The bike preparation consisted of swapping the carbon seatpost with an aluminium one so that I could fit a seatpost carrier for the sleeping bag. I rode from the "dry" side which starts at Brown Hut. The trail up the first hill was rideable and a pretty gentle gradient although it does rise about 800m before it starts to flatten out. That bit of track was pretty wide and not that rough although the drop if you went over the side is quite steep in places so I kept to the middle of the trail as much as possible. I walked most of the creek crossings as the creek beds consisted of large boulders with the ever present steep cliff reminding me that any mistake would be painful.

The plan was to ride until Saxon Hut and after a short stop at Perry Saddle Hut for some food the terrain was mainly undulating across a plateau. I was riding in a short sleeve jersey so it was starting to get quite cool by the time I reached Saxon Hut shortly after 3pm. I went inside to find it empty. After putting on some warm clothes I had a look at the log book which travellers are obliged to sign to find out that it had snowed heavily a few nights earlier. By this stage it was down to about 5 degrees so I had some dinner in the last of the daylight and got ready for an early night. Just on dusk a local Kiwi showed up and scavenged some crumbs from outside. He turned up again at daylight the next morning but was too shy to hang around for a photo.

There was a bit of wind and rain overnight but I was quite warm in a down sleeping bag. The huts generally sleep 16-24 people and have water, toilet and cooking facilities although you need to bring your own gas.

It took me a while to leave the next morning. While I was in luck with the weather turing on another sunny day It was quite chilly and had snowed overnight in the hills that ring the valley I was riding through. I ended up deciding to wear a rain jacked over my riding jacket and that kept me very warm for the next few hours while I rode to James Mackay Hut and then descended down the wet part of the rainforrest. This section of the track was quite rutted and I chose to walk a few bits. It looks like they have invested a fair bit in making the surface all weather and that was the final piece they needed to upgrade. I passed quite a few people in this stretch and learned that while I had Saxon hut to myself the larger James Mackay hut was full that night. The descent itself was quite wet with a few bog holes that stopped my bike and had me dismounting to drag it out of the goo. Despite the damp conditions and lots of moss the surface wes pretty good and I didn't find any slippery bits.
After the main descent I stopped and washed my bike at Heaphy Hut, had some more food and got going again so I would get to Karamea Airport by 2pm for the fight out. It turned out that 10kph is about as fast as I could comfortably go so between getting off the bike for a bit of sight seeing and walking across wire bridges that swayed in the breeze I had to ride a consistent tempo to do the trip in two days. The scenery was great, some of the mossy sections were the thickest I have ever seen. They have a lot of weird plants and the edge of the trails is much steeper than we are used to in Australia.

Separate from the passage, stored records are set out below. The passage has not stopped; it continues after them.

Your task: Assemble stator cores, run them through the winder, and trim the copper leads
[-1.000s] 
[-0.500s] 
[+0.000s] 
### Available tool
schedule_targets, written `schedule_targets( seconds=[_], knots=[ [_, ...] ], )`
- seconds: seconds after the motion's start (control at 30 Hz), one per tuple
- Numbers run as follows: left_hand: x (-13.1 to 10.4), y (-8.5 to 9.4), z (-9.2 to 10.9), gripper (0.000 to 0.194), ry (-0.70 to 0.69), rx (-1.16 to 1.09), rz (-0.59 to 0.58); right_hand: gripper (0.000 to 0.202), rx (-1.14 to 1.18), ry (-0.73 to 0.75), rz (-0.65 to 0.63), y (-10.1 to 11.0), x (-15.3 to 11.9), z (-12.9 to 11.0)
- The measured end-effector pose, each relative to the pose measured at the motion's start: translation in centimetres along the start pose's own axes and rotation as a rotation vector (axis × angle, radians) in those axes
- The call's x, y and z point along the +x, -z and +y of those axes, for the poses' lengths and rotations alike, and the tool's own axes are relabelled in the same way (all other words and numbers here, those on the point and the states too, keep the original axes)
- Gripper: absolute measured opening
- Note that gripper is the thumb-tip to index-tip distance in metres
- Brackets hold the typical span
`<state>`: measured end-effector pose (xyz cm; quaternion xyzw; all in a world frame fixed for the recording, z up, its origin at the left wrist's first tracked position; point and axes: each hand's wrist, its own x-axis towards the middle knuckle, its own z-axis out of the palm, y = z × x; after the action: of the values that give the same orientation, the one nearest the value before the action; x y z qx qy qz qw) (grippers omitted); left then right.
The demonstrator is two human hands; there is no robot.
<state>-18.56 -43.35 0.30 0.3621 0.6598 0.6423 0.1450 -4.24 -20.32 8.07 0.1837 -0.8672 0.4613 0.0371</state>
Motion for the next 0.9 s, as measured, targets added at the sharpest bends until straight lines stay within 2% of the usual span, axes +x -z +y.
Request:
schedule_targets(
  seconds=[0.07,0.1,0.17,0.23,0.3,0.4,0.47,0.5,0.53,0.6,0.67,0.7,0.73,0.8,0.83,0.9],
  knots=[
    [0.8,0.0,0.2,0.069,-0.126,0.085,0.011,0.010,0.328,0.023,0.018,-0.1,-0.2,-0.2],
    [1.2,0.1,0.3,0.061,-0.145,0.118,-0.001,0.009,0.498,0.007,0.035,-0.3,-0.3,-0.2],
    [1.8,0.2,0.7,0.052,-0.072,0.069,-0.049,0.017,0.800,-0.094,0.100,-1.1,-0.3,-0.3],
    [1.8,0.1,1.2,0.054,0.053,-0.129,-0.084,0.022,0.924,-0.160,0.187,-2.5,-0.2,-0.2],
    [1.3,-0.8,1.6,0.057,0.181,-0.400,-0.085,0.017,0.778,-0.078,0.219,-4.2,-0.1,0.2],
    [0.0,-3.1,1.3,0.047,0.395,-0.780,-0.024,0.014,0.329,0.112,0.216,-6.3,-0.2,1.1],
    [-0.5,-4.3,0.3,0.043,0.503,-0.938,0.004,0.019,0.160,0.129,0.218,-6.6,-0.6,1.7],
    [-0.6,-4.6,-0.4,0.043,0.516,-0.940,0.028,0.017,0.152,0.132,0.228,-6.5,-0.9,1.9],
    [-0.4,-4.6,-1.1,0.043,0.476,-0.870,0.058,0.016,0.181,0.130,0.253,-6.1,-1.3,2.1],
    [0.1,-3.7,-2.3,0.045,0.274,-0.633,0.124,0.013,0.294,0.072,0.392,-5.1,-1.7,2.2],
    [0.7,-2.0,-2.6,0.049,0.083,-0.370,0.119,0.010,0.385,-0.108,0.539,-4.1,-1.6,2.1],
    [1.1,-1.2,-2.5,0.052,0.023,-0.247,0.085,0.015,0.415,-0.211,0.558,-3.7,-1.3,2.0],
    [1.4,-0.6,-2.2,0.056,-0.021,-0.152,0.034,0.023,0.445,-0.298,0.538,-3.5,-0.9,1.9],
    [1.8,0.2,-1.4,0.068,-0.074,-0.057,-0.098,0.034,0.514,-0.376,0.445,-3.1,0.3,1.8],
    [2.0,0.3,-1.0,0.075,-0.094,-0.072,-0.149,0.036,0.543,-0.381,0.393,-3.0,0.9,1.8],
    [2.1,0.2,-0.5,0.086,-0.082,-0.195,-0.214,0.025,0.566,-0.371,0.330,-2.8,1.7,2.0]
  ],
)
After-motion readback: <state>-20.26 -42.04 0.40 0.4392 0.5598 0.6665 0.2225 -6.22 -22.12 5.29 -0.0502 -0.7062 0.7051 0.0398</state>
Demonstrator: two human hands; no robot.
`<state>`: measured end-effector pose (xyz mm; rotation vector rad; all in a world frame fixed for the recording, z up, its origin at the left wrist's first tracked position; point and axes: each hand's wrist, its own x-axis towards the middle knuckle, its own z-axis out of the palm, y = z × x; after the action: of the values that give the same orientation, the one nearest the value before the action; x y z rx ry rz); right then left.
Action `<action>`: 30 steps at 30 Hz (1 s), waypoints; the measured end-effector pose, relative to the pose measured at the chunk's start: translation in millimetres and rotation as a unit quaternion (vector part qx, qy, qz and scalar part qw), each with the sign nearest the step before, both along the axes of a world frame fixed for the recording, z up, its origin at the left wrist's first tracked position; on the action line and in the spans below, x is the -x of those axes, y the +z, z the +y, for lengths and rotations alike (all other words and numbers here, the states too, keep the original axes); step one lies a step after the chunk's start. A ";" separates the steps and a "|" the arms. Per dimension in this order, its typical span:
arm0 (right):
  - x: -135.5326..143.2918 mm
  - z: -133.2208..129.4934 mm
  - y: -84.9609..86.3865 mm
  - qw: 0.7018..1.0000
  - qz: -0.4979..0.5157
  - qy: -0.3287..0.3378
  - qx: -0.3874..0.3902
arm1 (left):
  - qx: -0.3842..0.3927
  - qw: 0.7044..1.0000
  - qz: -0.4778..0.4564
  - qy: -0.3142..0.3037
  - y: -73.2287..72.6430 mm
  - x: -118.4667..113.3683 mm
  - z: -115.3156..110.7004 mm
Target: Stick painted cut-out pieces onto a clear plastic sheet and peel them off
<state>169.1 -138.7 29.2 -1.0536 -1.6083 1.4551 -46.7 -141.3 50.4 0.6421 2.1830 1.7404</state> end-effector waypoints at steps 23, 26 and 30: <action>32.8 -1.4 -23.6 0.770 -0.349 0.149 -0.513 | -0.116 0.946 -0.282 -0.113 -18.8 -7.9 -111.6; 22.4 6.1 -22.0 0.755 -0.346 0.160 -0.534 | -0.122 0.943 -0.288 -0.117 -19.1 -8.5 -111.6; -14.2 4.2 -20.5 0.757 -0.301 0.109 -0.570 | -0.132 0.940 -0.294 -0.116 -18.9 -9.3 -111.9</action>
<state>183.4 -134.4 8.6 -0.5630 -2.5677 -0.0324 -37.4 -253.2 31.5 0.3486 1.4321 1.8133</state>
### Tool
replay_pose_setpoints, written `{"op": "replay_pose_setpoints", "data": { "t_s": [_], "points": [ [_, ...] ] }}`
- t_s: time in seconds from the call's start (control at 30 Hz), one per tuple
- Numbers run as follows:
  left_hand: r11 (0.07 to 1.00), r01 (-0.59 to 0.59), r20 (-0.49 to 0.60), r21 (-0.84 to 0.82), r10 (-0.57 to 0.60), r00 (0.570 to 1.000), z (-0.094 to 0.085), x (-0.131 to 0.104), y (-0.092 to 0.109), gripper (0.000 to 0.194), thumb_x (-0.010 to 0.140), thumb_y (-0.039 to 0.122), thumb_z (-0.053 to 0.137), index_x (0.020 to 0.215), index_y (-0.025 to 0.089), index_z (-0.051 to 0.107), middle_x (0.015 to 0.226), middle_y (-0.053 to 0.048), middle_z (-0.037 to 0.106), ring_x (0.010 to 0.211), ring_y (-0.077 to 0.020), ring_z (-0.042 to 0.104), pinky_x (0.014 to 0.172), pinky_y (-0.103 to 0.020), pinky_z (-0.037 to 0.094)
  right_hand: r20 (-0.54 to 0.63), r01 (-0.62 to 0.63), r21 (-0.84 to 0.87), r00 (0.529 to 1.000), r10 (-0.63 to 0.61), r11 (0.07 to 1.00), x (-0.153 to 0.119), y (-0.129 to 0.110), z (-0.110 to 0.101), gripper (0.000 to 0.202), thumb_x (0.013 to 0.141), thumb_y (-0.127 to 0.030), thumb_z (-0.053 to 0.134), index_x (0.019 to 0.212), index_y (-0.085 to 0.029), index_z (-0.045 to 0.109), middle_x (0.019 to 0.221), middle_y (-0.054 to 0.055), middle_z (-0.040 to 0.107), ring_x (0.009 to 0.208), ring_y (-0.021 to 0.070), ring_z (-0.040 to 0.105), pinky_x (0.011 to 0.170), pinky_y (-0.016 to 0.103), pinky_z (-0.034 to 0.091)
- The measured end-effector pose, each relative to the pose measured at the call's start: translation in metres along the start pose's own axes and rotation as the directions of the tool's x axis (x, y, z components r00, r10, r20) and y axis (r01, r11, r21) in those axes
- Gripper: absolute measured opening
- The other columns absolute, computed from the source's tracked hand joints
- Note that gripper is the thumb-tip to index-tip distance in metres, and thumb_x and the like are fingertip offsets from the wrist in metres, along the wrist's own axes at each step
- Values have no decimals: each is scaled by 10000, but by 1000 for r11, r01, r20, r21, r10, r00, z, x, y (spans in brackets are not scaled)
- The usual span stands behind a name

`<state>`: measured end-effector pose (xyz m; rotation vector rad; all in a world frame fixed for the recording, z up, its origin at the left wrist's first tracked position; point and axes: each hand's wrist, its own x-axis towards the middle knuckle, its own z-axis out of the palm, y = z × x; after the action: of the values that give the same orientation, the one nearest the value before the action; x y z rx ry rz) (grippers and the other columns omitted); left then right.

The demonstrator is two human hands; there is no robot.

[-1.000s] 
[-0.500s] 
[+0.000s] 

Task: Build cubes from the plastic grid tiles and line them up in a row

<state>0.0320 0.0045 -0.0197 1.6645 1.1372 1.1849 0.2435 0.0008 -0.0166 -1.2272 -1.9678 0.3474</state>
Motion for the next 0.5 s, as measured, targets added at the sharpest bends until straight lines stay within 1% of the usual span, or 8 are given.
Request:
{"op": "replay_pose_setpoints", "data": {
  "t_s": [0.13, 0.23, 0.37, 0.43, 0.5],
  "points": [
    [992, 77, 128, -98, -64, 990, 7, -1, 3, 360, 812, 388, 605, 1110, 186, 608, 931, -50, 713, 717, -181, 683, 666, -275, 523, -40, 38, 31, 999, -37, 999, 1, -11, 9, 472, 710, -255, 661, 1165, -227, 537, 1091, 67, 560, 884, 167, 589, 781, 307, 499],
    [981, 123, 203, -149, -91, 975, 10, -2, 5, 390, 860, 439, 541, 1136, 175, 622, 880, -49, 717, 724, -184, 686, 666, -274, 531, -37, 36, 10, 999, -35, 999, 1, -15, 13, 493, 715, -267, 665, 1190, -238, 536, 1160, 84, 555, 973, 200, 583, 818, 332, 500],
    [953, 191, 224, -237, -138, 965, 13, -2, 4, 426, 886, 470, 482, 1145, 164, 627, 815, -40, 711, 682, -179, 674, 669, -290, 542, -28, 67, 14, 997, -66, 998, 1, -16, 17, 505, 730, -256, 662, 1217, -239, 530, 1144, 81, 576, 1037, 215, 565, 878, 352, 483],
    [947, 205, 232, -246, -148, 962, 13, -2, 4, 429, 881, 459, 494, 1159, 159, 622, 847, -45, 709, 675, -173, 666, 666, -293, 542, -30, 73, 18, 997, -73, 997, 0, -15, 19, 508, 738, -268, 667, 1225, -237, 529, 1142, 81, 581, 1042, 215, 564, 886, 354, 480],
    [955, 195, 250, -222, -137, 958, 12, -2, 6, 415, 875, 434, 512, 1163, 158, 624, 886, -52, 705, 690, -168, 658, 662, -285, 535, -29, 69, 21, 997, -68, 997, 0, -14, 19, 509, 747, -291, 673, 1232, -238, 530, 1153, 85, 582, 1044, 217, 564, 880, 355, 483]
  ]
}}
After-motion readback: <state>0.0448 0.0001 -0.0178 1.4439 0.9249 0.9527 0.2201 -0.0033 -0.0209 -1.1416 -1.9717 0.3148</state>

I would do it again although I would take a few people with me next time and stop for two nights.

http://www.strava.com/activities/82724712

jp's picture

Great write up, thanks for sharing.

craked's picture

awesome Paul, sounds like a great adventure,I thought you bullshitting about doing the Heaphy Eye-wink

Dicko's picture

Defintely in for this one next time Sloany - this is on my bucket list !

Andy Bloot's picture

Nice solo adventure mate
That's a hectic weekend Smiling

We really should all give thanks to NZ when saying our prayers before beddy byes

ps's picture

Never bullshit about a bike ride. Hopefully off to the Queen Charlotte Track next weekend if my man flu clears up in time.

I have been told the trail is better than Heaphy.